This is major!
AG Holder acknowledges that based of prior lower rulings in several other cases, it is the administration's belief that section 3 of the Defense of Marriage Act, which defines marriage as between one man and one woman for federal purposes, violates the 5th amendment of the US Constitution. Holder explains:
While the Department has previously defended DOMA against legal challenges involving legally married same-sex couples, recent lawsuits that challenge the constitutionality of DOMA Section 3 have caused the President and the Department to conduct a new examination of the defense of this provision. In particular, in November 2010, plaintiffs filed two new lawsuits challenging the constitutionality of Section 3 of DOMA in jurisdictions without precedent on whether sexual-orientation classifications are subject to rational basis review or whether they must satisfy some form of heightened scrutiny.

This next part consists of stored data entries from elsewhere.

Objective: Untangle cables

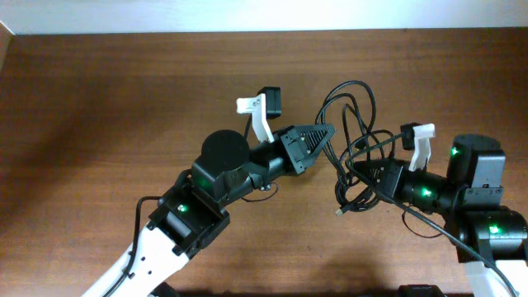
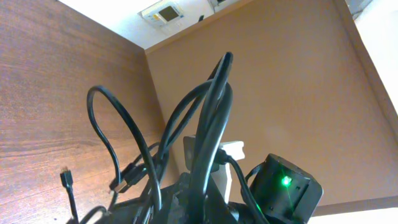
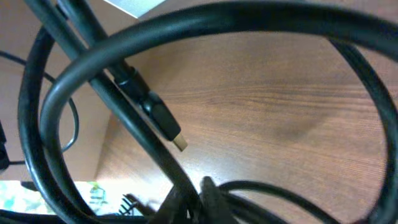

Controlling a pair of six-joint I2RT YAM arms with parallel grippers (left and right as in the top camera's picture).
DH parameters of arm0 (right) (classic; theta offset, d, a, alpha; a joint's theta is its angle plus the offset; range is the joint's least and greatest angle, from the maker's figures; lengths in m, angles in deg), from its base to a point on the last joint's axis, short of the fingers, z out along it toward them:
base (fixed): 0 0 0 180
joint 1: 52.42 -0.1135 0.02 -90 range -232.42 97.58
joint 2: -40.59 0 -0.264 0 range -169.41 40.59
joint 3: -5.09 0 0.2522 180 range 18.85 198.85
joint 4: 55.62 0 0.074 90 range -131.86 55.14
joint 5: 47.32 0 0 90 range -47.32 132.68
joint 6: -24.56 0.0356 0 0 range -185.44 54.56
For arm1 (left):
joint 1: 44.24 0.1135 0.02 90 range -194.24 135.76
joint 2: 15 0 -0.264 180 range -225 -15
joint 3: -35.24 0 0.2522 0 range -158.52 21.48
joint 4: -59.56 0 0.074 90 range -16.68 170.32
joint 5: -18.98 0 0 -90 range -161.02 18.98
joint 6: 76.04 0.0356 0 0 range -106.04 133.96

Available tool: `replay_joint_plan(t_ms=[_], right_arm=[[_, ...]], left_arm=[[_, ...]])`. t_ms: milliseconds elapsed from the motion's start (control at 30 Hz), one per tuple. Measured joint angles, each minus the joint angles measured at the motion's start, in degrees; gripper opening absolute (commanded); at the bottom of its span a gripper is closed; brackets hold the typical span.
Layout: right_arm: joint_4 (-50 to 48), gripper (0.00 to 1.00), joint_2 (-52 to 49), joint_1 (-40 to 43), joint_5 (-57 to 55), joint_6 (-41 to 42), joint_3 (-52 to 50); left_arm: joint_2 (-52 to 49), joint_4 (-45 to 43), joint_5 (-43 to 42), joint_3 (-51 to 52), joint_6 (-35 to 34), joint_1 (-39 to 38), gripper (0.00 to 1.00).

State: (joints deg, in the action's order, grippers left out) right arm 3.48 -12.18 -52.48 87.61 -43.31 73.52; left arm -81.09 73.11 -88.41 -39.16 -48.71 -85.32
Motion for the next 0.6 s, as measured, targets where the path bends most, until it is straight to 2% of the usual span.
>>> replay_joint_plan(t_ms=[233, 600], right_arm=[[2.5, 0.04, 0.0, 0.0, 0.5, -0.1, 0.0], [2.5, 0.04, 0.0, 0.0, 2.8, -0.3, 0.0]], left_arm=[[0.0, 3.6, 4.0, 0.0, 0.0, -0.1, 0.0], [0.0, 16.2, 21.8, 0.0, 0.0, -0.4, 0.0]])
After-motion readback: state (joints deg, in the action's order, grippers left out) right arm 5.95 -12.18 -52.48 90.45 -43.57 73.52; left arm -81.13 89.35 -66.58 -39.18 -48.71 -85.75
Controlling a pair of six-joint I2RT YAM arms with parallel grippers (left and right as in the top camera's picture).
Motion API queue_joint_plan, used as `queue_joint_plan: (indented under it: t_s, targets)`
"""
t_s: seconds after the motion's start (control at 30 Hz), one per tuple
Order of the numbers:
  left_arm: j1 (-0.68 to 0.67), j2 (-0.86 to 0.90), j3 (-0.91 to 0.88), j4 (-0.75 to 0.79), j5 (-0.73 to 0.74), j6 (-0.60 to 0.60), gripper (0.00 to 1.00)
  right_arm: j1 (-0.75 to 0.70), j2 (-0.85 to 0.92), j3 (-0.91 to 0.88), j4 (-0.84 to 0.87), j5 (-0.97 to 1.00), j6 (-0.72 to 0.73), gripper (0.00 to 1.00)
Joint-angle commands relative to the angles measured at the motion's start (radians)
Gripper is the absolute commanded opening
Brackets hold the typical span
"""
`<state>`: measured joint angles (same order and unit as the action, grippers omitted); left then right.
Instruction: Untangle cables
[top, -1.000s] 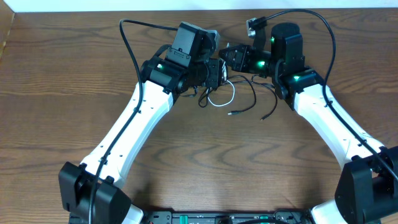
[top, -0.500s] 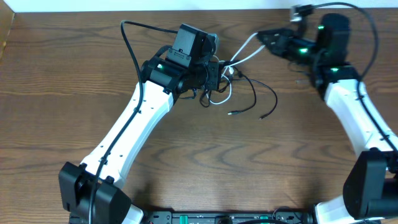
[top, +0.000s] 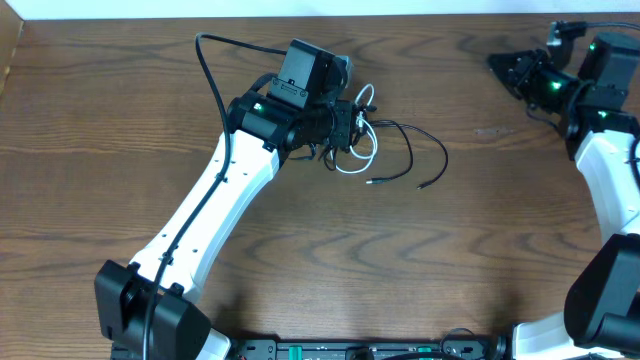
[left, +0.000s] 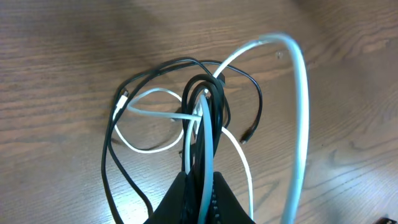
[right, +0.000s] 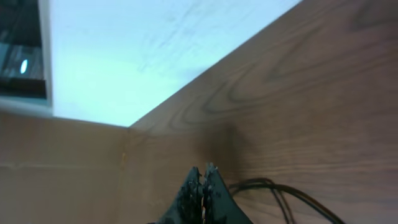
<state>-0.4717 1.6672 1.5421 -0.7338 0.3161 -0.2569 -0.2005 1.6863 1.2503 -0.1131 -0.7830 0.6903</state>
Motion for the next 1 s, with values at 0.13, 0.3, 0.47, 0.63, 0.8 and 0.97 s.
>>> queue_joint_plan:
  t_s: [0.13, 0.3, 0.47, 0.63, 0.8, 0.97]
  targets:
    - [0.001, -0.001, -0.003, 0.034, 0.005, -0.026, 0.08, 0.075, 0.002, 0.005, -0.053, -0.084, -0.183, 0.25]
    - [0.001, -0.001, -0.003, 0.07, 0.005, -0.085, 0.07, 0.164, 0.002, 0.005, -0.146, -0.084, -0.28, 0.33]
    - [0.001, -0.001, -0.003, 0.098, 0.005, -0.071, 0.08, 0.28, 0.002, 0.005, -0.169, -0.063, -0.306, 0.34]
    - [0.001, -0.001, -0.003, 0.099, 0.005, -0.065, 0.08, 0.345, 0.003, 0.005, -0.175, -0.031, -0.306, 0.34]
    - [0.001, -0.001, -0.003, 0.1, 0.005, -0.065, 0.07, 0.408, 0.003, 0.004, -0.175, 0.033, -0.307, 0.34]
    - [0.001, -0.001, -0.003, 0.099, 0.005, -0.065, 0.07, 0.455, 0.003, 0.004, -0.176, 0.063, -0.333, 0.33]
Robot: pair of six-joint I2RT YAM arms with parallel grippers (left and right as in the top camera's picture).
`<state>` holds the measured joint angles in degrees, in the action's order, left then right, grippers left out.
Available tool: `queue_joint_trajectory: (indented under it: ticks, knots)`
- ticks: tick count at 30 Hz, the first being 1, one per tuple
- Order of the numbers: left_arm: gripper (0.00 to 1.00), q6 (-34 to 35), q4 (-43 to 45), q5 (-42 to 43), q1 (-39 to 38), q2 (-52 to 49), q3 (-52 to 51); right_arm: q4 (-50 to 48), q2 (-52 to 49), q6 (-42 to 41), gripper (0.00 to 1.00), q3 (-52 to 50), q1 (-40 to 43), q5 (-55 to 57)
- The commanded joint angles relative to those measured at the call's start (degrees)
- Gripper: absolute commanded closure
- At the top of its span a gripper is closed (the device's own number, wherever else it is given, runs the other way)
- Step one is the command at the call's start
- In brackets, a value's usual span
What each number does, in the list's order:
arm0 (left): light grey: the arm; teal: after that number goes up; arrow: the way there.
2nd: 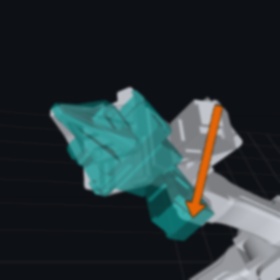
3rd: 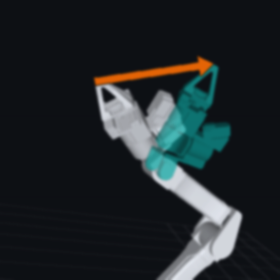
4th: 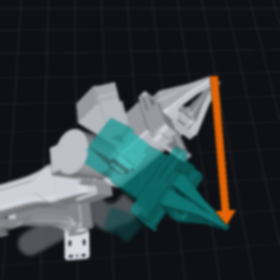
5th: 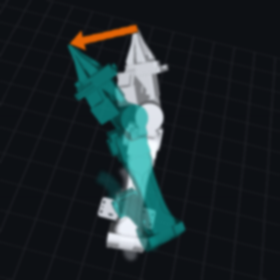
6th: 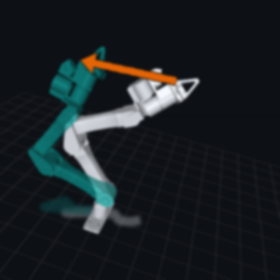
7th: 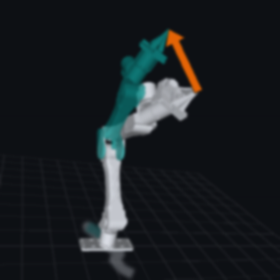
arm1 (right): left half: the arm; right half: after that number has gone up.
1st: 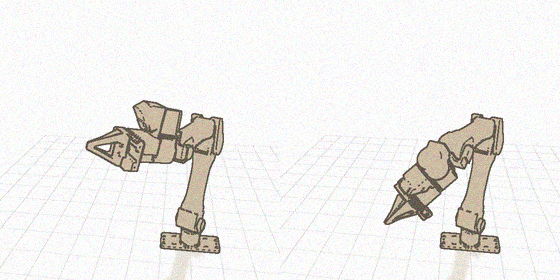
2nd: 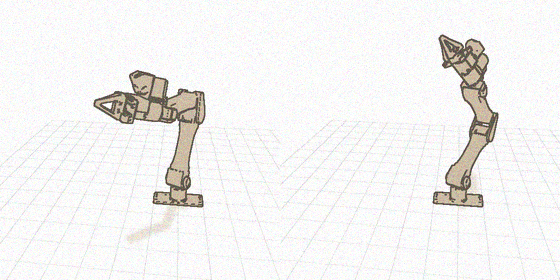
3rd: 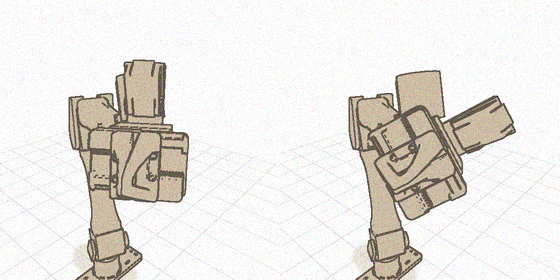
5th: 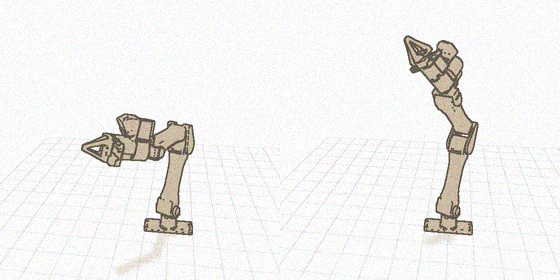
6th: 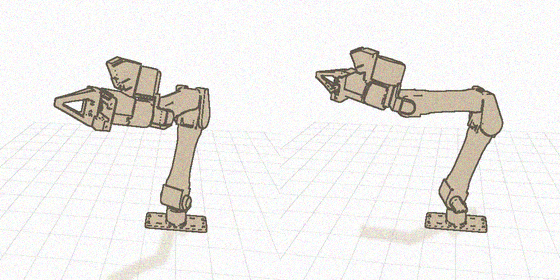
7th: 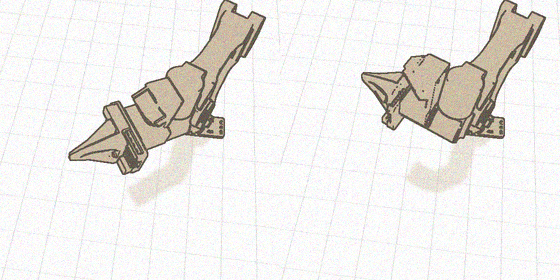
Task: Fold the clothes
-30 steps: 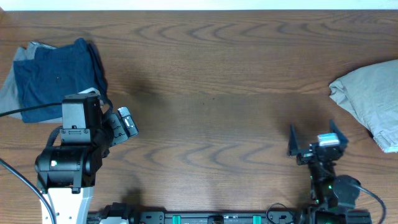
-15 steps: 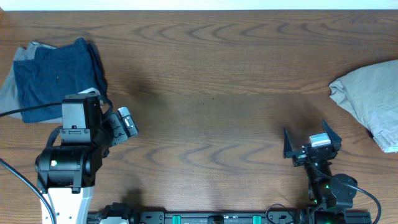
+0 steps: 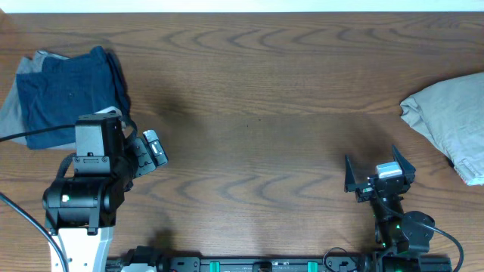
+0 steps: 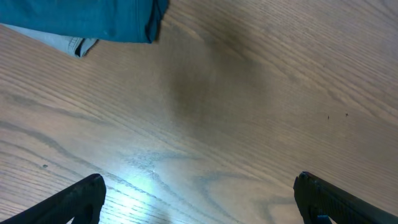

These new lawsuits, by contrast, will require the Department to take an affirmative position on the level of scrutiny that should be applied to DOMA Section 3 in a circuit without binding precedent on the issue. As described more fully below, the President and I have concluded that classifications based on sexual orientation warrant heightened scrutiny and that, as applied to same-sex couples legally married under state law, Section 3 of DOMA is unconstitutional.In other words, just as in the Prop 8 case last year, laws that discriminate against gays and lesbians must meet a higher level of scrutiny. It comes down to recognizing us as a suspect class that has been singled out for discrimination without any rational basis. Holder elaborates on this point:
After careful consideration, including a review of my recommendation, the President has concluded that given a number of factors, including a documented history of discrimination, classifications based on sexual orientation should be subject to a heightened standard of scrutiny. The President has also concluded that Section 3 of DOMA, as applied to legally married same-sex couples, fails to meet that standard and is therefore unconstitutional. Given that conclusion, the President has instructed the Department not to defend the statute in Windsor and Pedersen, now pending in the Southern District of New York and the District of Connecticut. I concur in this determination.Holder says that although the government will not appeal these two cases, the executive branch will continue to abide by section 3 until DOMA is overturned legislatively:
...the President has informed me that Section 3 will continue to be enforced by the Executive Branch. To that end, the President has instructed Executive agencies to continue to comply with Section 3 of DOMA, consistent with the Executive’s obligation to take care that the laws be faithfully executed, unless and until Congress repeals Section 3 or the judicial branch renders a definitive verdict against the law’s constitutionality. This course of action respects the actions of the prior Congress that enacted DOMA, and it recognizes the judiciary as the final arbiter of the constitutional claims raised.So this is another of Obama's classic moves. He once again agrees that DOMA is wrong, he takes it a step further, saying he believes the law violates the constitution,but exempts the executive branch from having to comply with his own findings until/unless the Republican congress votes to overturn it.
How this all will play out remains to be seen. My head is still spinning from this.